A large number of Nigerians are already behind in their bid to access healthy and nutritious meals. The flooded food baskets of the nation might compound the woes of having access to healthy and nutritious meals. Winston Churchill once said that ‘healthy citizens are the greatest asset any country can have.’ I fear the country’s assets may pitiably depreciate should people continue to face these food and feeding challenges.
As numerous reports have captured it, the ongoing Russo-Ukrainian war has largely contributed to the global food crisis. While Al-Jazeera reported, “Russia’s war in Ukraine is preventing grain from leaving the “breadbasket of the world” and making food more expensive across the globe, threatening to worsen shortages, hunger, and political instability in developing countries,” The Economics Observatory affirmed that “Russia’s invasion of Ukraine is raising food prices across the world. Developing and emerging economies are being hit hardest due to their reliance on the region for fuel and grain imports. Price hikes in these countries could spur further political turbulence and even violence.”
The World Food Programme estimates that 690 million people across the world are hungry and 8.9 per cent of the world’s population is yet to come out of the effect of the COVID-19 pandemic. It is indeed an interesting moment in international cooperation and solidarity.
Leaning on the conclusion of the president, Csaba Kőrösi, of the 77th session of the UN General Assembly (UNGA), who has said, “… we will push for “Solutions through Solidarity, Sustainability, and Science to achieve the transformation necessary for better outcomes” amidst this global security food crisis, collective solidarity is urgently required to mitigate the deteriorating situations and issues affecting global food security.

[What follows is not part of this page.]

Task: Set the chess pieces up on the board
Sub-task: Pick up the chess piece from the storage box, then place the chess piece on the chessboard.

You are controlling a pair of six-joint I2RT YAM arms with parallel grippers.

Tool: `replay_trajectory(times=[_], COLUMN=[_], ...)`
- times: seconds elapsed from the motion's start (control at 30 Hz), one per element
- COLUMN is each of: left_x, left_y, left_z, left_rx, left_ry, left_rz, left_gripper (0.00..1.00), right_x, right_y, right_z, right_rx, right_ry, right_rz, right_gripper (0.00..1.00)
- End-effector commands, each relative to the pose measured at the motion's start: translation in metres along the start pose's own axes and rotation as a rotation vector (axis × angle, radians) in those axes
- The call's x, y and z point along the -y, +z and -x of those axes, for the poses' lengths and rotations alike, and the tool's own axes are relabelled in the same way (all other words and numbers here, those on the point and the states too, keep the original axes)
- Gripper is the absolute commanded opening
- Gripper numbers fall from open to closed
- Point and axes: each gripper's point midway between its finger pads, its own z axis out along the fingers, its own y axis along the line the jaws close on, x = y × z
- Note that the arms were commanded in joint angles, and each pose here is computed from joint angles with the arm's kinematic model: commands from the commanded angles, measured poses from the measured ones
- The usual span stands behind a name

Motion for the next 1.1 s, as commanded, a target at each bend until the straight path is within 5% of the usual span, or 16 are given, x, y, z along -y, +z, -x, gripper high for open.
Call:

State governments in the North East must develop and integrate strategies that tackle hunger and malnutrition in the IDP camps. More efforts should be focused on supporting smallholder farmers and improving existing agrifood systems across the region. While the federal government initiates support systems for small-scale farmers.
FAO has reported that it produces a third of the world’s food systems, equally representing 80 per cent of food producers across the globe. They are the foundation of food stability for human sustenance.
John Whedon humourises that humour keeps us alive. We should not forget the food because we can go a week or more without laughing. We all should be involved in the food chain as inferred by Mike Johanns. In any way we can we should contribute towards food security, food is very important to humanity likewise air and humour.